I noticed that if I do a single forward pass with batch size of 8 the memory used on GPU is around 20 GB and when I do 4 forward passes with batch size of 2, the memory used on GPU is 28 GB.
Essentially both runs have the same amount of data, so where is the memory difference coming from?
NOTE: I have cudnn set to disabled, in case that causes this?
Also, would you say these two methods of training would produce similar results?
Below is some dummy code to reproduce
Preliminary Code :
import torch
from torch import nn, optim
import torch.utils.data as data_utils
import torchvision.models as models
from torch.backends import cudnn
cudnn.enabled = False
device = torch.device("cuda")
torch.cuda.set_device(1)
train_data = torch.randn(320, 3, 640, 640)
train_labels = torch.ones(320).long()
train = data_utils.TensorDataset(train_data, train_labels)

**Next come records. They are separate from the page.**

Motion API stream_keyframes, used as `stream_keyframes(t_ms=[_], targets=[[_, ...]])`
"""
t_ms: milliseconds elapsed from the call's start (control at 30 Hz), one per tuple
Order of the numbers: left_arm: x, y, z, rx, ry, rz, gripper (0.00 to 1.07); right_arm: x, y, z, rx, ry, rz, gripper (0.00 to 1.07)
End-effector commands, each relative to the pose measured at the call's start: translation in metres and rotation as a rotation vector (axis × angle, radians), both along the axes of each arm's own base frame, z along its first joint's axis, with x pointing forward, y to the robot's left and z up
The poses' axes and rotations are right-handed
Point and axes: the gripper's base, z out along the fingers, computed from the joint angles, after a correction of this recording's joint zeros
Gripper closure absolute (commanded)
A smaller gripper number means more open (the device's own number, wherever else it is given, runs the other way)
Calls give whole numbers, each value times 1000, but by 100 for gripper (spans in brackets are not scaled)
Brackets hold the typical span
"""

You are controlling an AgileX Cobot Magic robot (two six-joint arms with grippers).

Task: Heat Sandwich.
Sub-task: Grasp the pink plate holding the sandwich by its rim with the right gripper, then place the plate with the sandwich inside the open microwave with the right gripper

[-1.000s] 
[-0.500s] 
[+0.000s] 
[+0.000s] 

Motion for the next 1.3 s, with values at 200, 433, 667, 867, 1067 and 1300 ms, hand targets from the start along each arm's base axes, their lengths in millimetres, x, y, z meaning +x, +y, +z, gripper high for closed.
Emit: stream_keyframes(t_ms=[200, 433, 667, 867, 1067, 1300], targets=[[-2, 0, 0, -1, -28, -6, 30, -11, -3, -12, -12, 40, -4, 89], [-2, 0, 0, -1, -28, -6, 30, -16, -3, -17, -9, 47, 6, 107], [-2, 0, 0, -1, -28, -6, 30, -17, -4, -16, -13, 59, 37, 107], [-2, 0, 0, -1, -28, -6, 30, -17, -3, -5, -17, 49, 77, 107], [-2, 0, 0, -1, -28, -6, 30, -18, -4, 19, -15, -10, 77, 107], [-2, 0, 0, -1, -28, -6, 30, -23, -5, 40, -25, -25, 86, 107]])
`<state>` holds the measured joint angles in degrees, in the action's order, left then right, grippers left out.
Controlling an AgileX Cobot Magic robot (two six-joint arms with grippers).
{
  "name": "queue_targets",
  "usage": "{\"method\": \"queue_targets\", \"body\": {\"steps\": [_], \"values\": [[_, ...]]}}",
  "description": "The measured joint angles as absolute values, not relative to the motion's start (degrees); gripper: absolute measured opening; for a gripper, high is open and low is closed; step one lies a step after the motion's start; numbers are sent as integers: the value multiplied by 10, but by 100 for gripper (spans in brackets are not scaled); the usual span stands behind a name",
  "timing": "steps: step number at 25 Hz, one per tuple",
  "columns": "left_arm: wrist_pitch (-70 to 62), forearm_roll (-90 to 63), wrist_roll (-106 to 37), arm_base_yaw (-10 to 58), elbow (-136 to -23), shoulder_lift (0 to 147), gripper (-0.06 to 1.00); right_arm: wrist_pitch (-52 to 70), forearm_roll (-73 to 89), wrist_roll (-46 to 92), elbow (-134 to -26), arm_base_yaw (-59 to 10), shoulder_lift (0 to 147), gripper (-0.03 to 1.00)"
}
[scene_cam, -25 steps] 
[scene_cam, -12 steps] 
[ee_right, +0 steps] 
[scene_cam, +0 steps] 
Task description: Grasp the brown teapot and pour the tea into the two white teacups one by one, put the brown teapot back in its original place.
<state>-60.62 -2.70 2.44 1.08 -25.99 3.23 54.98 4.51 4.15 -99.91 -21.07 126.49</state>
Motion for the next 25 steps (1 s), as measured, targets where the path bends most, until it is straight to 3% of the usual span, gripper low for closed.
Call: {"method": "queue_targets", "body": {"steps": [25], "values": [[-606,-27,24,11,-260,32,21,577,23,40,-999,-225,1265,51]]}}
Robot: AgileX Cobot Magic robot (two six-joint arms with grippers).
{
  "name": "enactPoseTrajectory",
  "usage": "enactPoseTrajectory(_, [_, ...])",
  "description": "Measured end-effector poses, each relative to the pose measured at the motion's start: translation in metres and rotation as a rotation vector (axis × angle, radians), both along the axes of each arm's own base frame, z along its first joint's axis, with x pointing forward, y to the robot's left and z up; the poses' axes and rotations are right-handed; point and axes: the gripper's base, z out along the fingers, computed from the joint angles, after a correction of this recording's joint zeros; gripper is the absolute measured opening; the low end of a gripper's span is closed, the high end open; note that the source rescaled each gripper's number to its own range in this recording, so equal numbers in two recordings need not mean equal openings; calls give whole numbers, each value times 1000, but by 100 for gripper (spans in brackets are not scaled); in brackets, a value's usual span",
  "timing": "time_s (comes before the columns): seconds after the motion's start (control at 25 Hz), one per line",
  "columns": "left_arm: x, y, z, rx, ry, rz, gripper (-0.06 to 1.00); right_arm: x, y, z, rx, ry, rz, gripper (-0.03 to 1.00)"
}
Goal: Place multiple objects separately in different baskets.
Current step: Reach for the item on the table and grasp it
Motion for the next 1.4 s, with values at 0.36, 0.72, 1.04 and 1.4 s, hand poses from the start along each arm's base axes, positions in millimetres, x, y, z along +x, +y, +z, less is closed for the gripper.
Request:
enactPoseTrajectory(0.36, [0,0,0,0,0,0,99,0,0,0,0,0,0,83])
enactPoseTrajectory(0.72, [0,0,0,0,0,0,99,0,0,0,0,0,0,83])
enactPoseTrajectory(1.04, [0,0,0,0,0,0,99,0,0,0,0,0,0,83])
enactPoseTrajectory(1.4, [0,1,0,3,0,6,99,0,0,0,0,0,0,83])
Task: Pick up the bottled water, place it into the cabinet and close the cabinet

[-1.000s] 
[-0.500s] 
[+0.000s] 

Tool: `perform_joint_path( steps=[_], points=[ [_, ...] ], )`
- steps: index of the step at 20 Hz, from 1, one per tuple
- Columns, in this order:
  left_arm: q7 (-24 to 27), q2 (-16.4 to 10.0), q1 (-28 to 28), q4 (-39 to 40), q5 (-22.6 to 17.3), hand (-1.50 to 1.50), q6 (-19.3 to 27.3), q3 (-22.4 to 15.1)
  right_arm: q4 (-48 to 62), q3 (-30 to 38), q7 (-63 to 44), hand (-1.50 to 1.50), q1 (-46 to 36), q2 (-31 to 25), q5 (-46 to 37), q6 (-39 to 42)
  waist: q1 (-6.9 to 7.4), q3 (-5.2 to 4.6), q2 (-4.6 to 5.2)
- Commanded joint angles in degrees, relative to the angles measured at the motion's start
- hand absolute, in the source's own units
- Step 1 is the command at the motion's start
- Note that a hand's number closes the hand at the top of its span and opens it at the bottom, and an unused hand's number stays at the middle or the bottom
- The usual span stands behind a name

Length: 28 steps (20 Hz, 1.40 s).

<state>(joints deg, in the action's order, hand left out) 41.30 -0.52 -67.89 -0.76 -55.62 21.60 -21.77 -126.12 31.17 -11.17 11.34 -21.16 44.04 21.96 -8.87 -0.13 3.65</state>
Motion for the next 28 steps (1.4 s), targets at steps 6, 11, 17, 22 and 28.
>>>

train_loader = data_utils.DataLoader(train, batch_size=8, shuffle=True, pin_memory=True)
criterion = nn.CrossEntropyLoss().cuda()
model = models.densenet161().cuda()
model.train()
optimizer = optim.Adam(model.parameters(), lr=0.001)
Code for the case of multiple forward pass:
for x,y in train_loader:
x, y = x.to('cuda',non_blocking=True), y.to('cuda',non_blocking=True)
pred1 = model(x[:2,])
loss1 = criterion(pred1, y[:2,])
pred2 = model(x[2:4, ])
loss2 = criterion(pred2, y[2:4,])
pred3 = model(x[4:6, ])
loss3 = criterion(pred3, y[4:6,])
pred4 = model(x[6:8, ])
loss4 = criterion(pred4, y[6:8,])
loss = loss1 + loss2 + loss3 + loss4
optimizer.zero_grad()
loss.backward()
optimizer.step()
Code for the case of single forward pass:
for x,y in train_loader:
x, y = x.to('cuda',non_blocking=True), y.to('cuda',non_blocking=True)
pred = model(x)
loss1 = criterion(pred[:2,], y[:2,])
loss2 = criterion(pred[2:4,], y[2:4,])
loss3 = criterion(pred[4:6,], y[4:6])
loss4 = criterion(pred[6:8,], y[6:8,])
loss = loss1 + loss2 + loss3 + loss4
optimizer.zero_grad()
loss.backward()
optimizer.step()
P.S I understand the loss calculation in the code with single forward pass is weird but my actual code has different losses for different parts of the output so I wanted to keep that similarity in case I am doing something wrong.